# Relative humidity and vapor-pressure in equilibrium

I have quite an unclear understanding of relative humidity. I am writing my understanding on the topic and please correct me wherever I'm wrong:

What I understood:

Let's say $$\ce{H2O}$$ has a (saturated) vapour pressure of $$x~\pu{atm}$$ at a certain temperature. Now, relative humidity (RH) is the ratio of the partial pressure of water vapour to the equilibrium vapour pressure of water at a given temperature.

So what this means is that if RH = 100% then the maximum amount of water vapours is present in the air. Now if RH = 50% means that the amount of water vapours present in the air is only half of the maximum possible.

• So, does this mean the water has not been fully evaporated up to the limit it can?
• Does this mean that the equilibrium has not yet been established, and the reaction tends to shift in the forward direction? If yes, then what is stopping the reaction to move forward?
• Does 100% RH mean the water and it's vapour are in equilibrium?

Can relative humidity be compared with an example of a sponge? There's a limit of the amount of water a sponge can absorb water. If it has only absorbed 50% means there is still room for more absorption until 100% capacity is reached.

What I understood:

Let's say $$\ce{H2O}$$ has a (saturated) vapour pressure of $$x$$ atm at a certain temperature. Now Relative humidity (RH) is the ratio of the partial pressure of water vapour to the equilibrium vapour pressure of water at a given temperature.

So what this means is that if RH = 100% then the maximum amount of water vapours is present in the air. Now if RH = 50% means that the amount of water vapours present in the air is only half of the maximum possible.
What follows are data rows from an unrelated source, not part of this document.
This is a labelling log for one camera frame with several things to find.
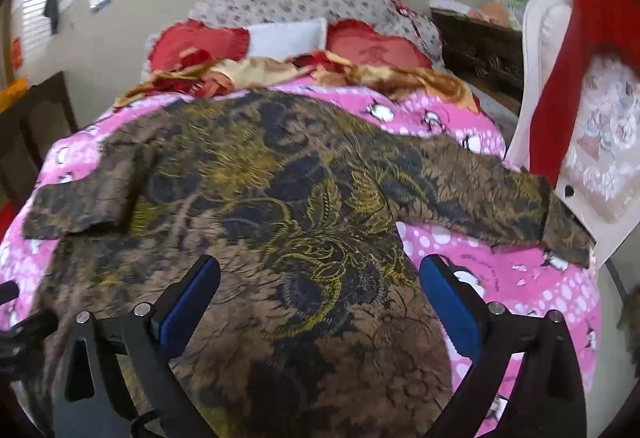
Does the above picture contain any dark wooden furniture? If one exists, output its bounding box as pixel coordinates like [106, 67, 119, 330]
[0, 70, 78, 219]

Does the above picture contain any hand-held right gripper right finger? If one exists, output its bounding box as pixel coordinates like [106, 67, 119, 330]
[419, 254, 587, 438]

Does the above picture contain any clear plastic bag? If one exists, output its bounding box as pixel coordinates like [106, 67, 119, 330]
[505, 0, 526, 31]

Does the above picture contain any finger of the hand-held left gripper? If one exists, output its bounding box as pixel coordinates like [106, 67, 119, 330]
[0, 282, 60, 381]

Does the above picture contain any red bow ornament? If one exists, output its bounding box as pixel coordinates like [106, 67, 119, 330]
[382, 0, 416, 19]

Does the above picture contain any yellow bag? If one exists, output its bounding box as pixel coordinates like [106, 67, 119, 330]
[0, 75, 31, 114]

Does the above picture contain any peach coloured item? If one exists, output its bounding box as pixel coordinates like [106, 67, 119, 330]
[470, 0, 512, 26]

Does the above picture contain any white chair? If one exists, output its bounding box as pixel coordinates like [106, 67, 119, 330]
[505, 0, 640, 269]

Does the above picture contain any pink penguin print blanket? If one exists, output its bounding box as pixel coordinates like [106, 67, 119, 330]
[0, 85, 601, 438]

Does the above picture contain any red ruffled pillow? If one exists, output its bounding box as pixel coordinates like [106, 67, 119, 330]
[150, 18, 250, 71]
[325, 18, 433, 69]

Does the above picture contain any floral lace chair cover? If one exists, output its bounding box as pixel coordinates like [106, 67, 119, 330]
[562, 53, 640, 224]

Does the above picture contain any white pillow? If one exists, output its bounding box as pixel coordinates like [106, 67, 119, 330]
[246, 17, 328, 59]

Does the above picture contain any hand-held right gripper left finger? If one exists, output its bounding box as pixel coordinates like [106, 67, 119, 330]
[52, 254, 222, 438]

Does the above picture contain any orange and red blanket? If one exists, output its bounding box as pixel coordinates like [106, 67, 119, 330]
[112, 49, 481, 114]

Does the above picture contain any red cloth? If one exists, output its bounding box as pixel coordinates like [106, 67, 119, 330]
[530, 0, 640, 186]

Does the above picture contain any dark hanging cloth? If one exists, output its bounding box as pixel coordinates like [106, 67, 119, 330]
[42, 0, 61, 35]

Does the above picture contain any brown patterned shirt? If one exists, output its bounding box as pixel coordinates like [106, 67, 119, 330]
[22, 88, 596, 438]

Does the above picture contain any dark carved wooden cabinet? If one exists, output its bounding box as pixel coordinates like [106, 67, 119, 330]
[430, 7, 526, 104]

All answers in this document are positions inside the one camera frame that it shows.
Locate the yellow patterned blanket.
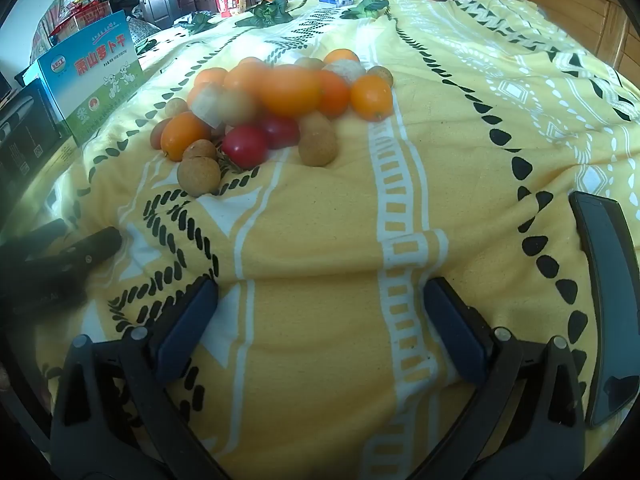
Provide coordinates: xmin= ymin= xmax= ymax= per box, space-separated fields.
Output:
xmin=0 ymin=0 xmax=640 ymax=480

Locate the brown cardboard box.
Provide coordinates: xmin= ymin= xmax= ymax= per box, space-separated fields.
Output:
xmin=50 ymin=2 xmax=113 ymax=42

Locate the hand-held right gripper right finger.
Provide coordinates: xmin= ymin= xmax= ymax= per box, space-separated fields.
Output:
xmin=424 ymin=276 xmax=586 ymax=480

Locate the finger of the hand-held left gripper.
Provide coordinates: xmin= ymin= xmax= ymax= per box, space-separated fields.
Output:
xmin=0 ymin=226 xmax=123 ymax=317
xmin=0 ymin=217 xmax=68 ymax=267

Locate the pale beige chunk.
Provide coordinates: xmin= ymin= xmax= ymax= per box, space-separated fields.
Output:
xmin=192 ymin=84 xmax=237 ymax=128
xmin=322 ymin=60 xmax=368 ymax=86

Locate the pile of brown longans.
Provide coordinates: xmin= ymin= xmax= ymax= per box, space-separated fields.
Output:
xmin=164 ymin=57 xmax=393 ymax=198

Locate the white patterned bag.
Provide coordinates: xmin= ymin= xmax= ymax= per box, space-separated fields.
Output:
xmin=127 ymin=15 xmax=161 ymax=43

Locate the blue and green cardboard box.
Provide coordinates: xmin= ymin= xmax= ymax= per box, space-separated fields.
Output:
xmin=36 ymin=10 xmax=146 ymax=145

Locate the wooden panel furniture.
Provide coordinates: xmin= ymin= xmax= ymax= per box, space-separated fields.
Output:
xmin=510 ymin=0 xmax=640 ymax=86

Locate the pile of oranges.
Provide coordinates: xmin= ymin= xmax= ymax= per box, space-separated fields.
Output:
xmin=160 ymin=49 xmax=394 ymax=162

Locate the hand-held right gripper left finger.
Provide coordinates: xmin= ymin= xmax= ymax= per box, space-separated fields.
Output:
xmin=50 ymin=276 xmax=231 ymax=480

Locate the large black box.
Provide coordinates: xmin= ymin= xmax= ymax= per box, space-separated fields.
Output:
xmin=0 ymin=77 xmax=77 ymax=196
• So, does this mean the water has not been fully evaporated up to the limit it can?

Less than 100% humidity would mean exactly that. Assuming that there is still liquid water left, then an equilibrium has not been reached.

• Does this mean that the equilibrium has not yet been established, and the reaction tends to shift in the forward direction? If yes, then what is stopping the reaction to move forward?

Exactly. Assuming an isothermal system with more liquid water available, then yes, more water would evaporate. Remember when water evaporates it cools the remaining water.

• Does 100% RH mean the water and it's vapour are in equilibrium?

Yes, assuming both phases exists, and that the gas and liquid phase are at the same temperature.

Some extra points:

• The saturated vapor pressure of water is a complex function of temperature. So it is $$x_1$$ at $$T_1$$ but $$x_2$$ at $$T_2$$, and so on.

• Ice sublimes and thus will also have an equilibrium water vapor pressure. The equilibrium water vapor pressure again depends on the temperature of the ice.